Confrontée à l'origine au scepticisme de l'Etat à l'égard du concept du TGV, la SNCF a su tenir bon avec raison: le train le plus rapide du monde, qui a modifié drastiquement la façon de voyager, célèbre ses 30 ans jalonnés de records.
Pour fêter l'événement, une rame "TGV Expérience" spécialement aménagée inaugure samedi une tournée anniversaire de trois mois dans 16 villes de France et d'Europe, avec une première étape symbolique: la gare de Lyon Perrache.
C'est là que le premier TGV exploité commercialement avait achevé son parcours le 27 septembre 1981, cinq jours après son inauguration par le président François Mitterrand.
La dernière étape de ce "Tour de France" sera tout aussi symbolique le 14 juillet: Dijon, sur le parcours de la LGV Rhin-Rhône qui doit entrer en service en décembre.
"Cet anniversaire est une grande joie et une grande fierté", confie à l'AFP François Lacôte, directeur technique chez Alstom Transport, qui a piloté le programme TGV à la SNCF puis chez Alstom à partir de 1982, et se souvient de "combats difficiles" avec les pouvoirs publics.
"Aucun homme politique n'était favorable au TGV. Pour eux, c'était une idée d'ingénieurs qui allait coûter très cher, comme le Concorde", souligne-t-il.
Du coup, la SNCF a payé seule la facture de 18 milliards de francs (2,74 milliards d'euros) de la première ligne Paris-Lyon. Pour la seconde, le TGV Atlantique inauguré à la fin des années 1980, l'Etat a financé 30% des infrastructures.
Dès 1981, le TGV a battu le record du monde de vitesse sur rail (380 km/h), un exploit réédité à plusieurs reprises jusqu'au 3 avril 2007 (574,8 km/h).
Le train vedette de la SNCF a fait office des années durant de vache à lait, mais les charges supplémentaires et la hausse des péages (droits de passage versés à Réseau ferré de France) affectent aujourd'hui son équilibre économique, selon la SNCF.
Barbara Dalibard, directrice générale de SNCF Voyages, affirmait fin 2010 que la rentabilité du TGV "décroît à grande vitesse", laissant entendre que des dessertes pourraient disparaître. Selon la SNCF, 30% des lignes TGV ne sont actuellement pas rentables.
En 2012, l'exploitant du réseau devrait acquitter 190 millions de péages en plus - dont 50 millions d'euros générés par la LGV Rhin-Rhône -, soit une hausse de 5,9% par rapport aux 3,2 milliards de cette année, a précisé RFF à l'AFP.
Le péage pour le TGV a progressé de 6,4% en 2009, 11% en 2010 et 11,7% en 2011 pour atteindre 11 euros en moyenne par train-kilomètre. En 2012, la hausse devrait être de 1,5%.

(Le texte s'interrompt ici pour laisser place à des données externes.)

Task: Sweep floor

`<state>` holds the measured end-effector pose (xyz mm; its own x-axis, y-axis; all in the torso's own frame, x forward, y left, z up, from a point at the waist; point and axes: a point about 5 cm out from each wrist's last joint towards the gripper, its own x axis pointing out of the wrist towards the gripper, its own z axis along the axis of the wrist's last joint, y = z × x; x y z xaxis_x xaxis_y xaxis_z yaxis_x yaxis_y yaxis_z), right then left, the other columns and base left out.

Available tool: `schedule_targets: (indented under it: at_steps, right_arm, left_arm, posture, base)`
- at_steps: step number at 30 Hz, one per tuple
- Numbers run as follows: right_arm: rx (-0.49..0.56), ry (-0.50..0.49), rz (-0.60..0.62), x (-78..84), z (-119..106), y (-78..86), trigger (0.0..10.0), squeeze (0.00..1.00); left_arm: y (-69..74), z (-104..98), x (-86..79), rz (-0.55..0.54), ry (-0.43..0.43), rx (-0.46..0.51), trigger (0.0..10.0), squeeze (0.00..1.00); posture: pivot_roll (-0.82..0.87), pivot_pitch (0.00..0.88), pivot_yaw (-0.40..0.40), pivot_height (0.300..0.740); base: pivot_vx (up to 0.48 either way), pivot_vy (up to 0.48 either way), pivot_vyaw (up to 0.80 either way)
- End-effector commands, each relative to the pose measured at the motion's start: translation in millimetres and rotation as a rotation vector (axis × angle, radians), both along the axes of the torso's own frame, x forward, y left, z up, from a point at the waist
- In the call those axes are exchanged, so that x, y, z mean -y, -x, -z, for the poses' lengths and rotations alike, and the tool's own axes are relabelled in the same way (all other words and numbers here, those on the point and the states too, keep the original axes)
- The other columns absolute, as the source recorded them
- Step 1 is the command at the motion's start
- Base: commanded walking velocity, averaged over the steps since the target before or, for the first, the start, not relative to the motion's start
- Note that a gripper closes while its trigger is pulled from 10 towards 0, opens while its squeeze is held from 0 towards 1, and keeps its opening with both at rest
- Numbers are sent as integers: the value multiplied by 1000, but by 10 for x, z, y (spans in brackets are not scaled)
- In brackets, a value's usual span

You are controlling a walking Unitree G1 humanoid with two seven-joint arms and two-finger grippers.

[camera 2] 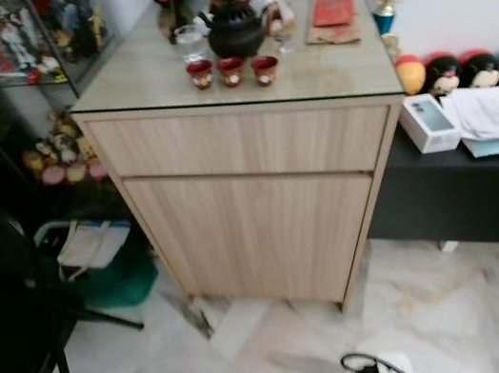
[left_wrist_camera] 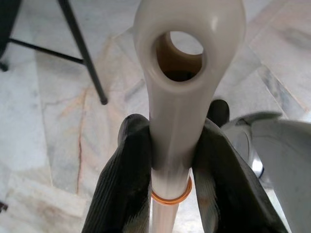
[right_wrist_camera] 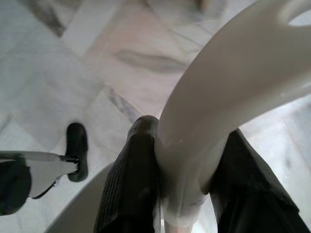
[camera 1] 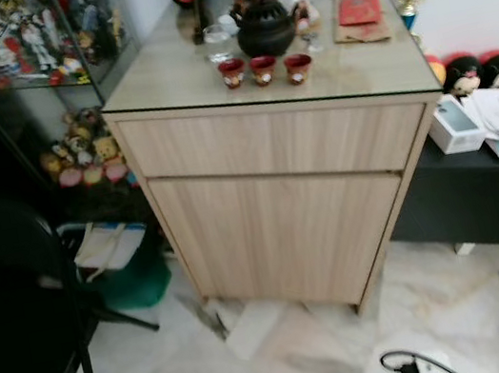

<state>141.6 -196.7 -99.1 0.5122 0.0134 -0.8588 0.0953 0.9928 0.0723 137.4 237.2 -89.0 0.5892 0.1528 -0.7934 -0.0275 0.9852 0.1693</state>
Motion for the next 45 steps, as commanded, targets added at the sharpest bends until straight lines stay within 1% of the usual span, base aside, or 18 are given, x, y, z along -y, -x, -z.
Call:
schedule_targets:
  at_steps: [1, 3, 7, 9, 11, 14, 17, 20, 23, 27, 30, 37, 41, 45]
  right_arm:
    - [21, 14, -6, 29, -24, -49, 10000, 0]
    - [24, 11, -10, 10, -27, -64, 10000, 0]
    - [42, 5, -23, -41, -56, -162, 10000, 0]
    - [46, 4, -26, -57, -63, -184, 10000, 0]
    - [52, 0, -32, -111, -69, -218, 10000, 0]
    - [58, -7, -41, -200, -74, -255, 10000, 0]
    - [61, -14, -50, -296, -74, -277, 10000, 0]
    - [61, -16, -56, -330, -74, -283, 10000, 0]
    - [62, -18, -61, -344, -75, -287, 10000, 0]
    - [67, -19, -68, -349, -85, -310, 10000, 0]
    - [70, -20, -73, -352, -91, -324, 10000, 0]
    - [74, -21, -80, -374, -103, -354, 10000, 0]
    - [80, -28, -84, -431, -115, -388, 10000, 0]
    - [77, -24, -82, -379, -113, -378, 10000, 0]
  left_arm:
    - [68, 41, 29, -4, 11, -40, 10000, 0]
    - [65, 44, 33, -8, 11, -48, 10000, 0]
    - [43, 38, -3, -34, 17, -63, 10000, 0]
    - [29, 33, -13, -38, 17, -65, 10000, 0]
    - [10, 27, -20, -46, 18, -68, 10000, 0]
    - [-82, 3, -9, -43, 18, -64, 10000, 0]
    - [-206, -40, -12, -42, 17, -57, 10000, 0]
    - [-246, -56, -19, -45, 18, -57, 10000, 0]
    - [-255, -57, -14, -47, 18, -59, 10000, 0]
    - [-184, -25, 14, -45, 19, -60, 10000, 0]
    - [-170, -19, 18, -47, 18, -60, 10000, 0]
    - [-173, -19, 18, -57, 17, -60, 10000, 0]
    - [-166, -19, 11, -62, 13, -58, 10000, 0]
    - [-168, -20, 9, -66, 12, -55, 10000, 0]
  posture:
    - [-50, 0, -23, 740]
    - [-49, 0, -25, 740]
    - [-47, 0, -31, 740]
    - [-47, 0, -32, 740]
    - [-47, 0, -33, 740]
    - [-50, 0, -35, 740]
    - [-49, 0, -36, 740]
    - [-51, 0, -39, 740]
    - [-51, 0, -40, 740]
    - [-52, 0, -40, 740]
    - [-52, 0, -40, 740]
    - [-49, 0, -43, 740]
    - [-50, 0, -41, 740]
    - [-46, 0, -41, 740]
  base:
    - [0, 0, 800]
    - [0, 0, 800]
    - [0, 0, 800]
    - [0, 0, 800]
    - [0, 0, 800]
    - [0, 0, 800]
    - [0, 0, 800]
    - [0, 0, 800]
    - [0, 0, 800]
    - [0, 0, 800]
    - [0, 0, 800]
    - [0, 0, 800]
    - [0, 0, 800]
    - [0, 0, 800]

Malgré l'augmentation du prix des billets, le TGV est pour 84% des Français un moyen de rapprocher les familles, selon un sondage Ipsos pour la SNCF. Selon 78% des personnes interrogées fin mars, il a changé les perceptions de l'espace et du temps et 66% se souviennent de leur premier voyage en TGV.

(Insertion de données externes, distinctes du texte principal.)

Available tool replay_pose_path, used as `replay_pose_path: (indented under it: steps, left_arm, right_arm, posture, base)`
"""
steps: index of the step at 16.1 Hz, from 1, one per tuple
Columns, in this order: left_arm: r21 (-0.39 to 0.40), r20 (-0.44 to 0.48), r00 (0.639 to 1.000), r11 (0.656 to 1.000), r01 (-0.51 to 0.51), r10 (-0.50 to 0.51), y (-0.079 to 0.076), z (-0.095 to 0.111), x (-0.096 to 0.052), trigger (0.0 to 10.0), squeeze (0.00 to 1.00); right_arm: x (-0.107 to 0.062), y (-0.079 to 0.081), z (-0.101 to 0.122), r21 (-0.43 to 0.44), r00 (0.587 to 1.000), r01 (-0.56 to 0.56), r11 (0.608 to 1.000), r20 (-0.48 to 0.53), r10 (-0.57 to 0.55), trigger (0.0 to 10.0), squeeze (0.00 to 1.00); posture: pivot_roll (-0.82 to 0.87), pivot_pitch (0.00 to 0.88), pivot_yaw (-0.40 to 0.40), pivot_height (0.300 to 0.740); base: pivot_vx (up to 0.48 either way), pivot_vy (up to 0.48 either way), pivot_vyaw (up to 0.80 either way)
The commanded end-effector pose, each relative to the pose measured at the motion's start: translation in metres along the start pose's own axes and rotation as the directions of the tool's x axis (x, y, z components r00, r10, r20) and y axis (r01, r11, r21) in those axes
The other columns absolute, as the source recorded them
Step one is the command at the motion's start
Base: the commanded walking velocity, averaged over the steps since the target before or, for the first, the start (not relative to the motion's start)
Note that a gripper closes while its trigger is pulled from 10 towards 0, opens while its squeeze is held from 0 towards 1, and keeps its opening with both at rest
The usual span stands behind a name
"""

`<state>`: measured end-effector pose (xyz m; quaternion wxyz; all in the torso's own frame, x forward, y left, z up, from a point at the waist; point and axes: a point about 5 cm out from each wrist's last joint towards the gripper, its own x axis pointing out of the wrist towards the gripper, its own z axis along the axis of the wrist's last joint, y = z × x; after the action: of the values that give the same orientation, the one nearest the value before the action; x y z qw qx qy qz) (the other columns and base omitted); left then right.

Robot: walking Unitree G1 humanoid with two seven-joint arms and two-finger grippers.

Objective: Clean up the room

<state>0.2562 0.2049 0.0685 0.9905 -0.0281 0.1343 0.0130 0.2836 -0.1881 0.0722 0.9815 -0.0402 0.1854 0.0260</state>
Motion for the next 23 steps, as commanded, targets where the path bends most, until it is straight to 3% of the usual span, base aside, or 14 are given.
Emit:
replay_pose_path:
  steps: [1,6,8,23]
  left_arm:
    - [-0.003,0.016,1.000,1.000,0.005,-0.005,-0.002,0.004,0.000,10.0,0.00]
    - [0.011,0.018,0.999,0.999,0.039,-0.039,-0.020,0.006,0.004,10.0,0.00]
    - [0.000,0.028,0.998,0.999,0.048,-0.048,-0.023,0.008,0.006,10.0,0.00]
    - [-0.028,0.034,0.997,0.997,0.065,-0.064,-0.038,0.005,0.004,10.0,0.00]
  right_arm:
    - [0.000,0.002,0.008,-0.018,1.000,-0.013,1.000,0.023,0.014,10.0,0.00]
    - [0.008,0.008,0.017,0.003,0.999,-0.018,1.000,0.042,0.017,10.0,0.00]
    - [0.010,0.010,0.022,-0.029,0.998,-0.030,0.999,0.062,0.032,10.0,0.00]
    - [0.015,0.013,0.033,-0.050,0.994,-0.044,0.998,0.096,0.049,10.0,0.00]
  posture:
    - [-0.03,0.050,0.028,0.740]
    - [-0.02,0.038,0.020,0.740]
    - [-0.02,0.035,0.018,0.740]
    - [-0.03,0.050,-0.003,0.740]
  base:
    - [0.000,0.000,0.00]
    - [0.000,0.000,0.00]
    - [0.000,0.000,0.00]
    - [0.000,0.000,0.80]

"Il y a une relation affective absolument incroyable entre le TGV et notre pays. (...) Le TGV est une fierté française, et on n'en a pas tant que ça", relevait récemment Guillaume Pepy, PDG de la SNCF.

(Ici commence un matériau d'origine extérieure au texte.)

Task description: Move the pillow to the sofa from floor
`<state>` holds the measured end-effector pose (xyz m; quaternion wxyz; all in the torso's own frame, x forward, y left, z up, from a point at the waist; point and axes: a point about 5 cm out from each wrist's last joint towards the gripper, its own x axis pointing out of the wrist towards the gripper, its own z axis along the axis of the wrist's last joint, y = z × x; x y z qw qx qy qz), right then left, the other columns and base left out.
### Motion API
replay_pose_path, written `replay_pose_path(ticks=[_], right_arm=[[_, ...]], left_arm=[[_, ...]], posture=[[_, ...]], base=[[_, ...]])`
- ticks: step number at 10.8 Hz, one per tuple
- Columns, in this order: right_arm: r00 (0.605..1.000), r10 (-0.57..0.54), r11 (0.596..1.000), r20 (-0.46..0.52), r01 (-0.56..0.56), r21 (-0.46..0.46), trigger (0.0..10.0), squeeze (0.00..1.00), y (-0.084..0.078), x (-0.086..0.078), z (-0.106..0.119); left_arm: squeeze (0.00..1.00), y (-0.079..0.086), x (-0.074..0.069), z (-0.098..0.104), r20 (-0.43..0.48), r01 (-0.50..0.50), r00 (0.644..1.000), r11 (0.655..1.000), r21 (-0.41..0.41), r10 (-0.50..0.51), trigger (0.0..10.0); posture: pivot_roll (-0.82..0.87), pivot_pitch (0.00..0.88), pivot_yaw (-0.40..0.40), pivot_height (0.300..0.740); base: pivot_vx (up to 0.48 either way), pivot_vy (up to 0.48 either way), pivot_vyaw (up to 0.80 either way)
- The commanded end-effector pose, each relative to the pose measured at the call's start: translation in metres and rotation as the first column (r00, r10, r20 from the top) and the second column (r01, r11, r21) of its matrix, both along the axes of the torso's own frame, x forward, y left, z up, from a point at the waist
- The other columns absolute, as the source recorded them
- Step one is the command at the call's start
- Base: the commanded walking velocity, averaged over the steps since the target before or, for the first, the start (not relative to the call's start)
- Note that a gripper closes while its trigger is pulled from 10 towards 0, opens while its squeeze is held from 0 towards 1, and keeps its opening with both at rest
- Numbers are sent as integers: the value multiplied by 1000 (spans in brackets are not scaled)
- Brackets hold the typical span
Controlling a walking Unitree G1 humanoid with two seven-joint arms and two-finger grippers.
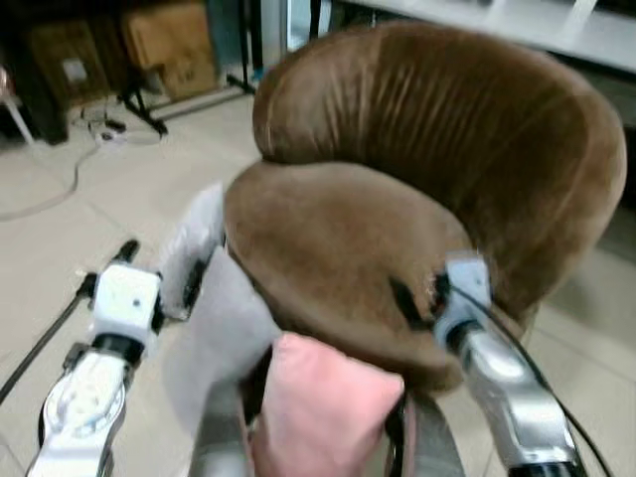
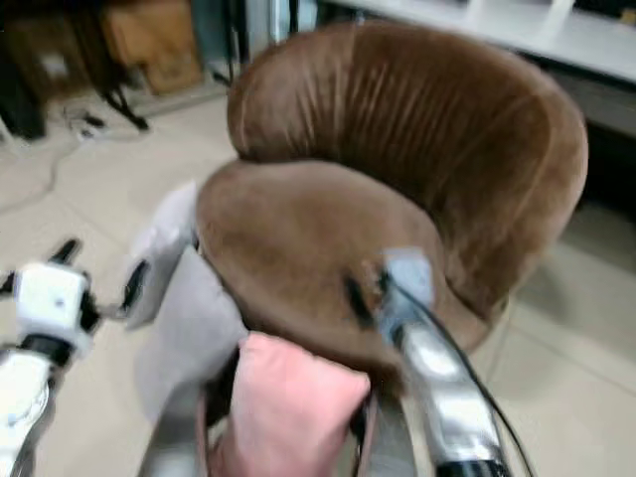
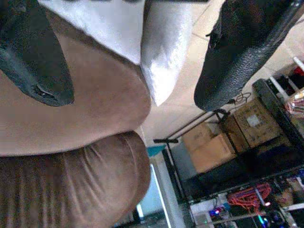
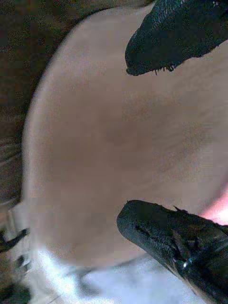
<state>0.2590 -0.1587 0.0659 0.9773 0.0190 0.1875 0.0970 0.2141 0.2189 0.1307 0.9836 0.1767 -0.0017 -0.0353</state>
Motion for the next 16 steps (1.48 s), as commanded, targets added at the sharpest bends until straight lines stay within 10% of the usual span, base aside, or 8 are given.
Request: replay_pose_path(ticks=[1,7,8,9,15,16], right_arm=[[999,38,999,3,-38,15,10000,0,4,3,2],[960,222,973,-170,-230,-32,10000,0,24,18,-33],[924,282,952,-259,-302,-41,10000,847,22,15,-47],[895,312,939,-319,-341,-39,10000,1000,19,14,-58],[843,328,891,-426,-426,-159,10000,949,40,24,-82],[840,329,884,-431,-434,-172,10000,0,47,24,-83]], left_arm=[[0,0,-1,2,2,0,1000,1000,15,0,10000],[0,-7,-15,-9,-92,89,992,996,11,-87,10000],[0,-16,-26,-19,-208,204,956,978,-33,-207,10000],[0,-22,-40,-26,-288,299,910,953,-45,-299,10000],[0,-11,-73,-19,-410,367,839,929,-58,-357,10000],[0,-10,-76,-16,-415,369,836,928,-56,-358,10000]], posture=[[97,0,-58,511],[98,0,-88,456],[103,0,-88,456],[108,0,-86,456],[165,81,-62,456],[178,93,-63,456]], base=[[0,0,0],[0,0,0],[0,0,0],[0,0,0],[0,0,0],[0,0,0]])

"Nous avons réussi à mettre le temps de l'avion à la portée de la bourse de ceux qui prenaient le train en seconde classe", dit M. Lacôte, se souvenant qu'au début, les gens "disaient +je prends le TGV+, pas +le train+, parce que c'était ringard de prendre le train".
Depuis 1981, quelque 650 TGV ont été commandés dans le monde (540 en France, 111 à l'exportation), selon des chiffres 2010 d'Alstom Transport, constructeur du train à grande vitesse imaginé par la SNCF.
Quelque 2.000 km de nouvelles LGV devraient apparaître en France d'ici 2020, sans compter les projets à l'étranger (Arabie Saoudite, Etats-Unis).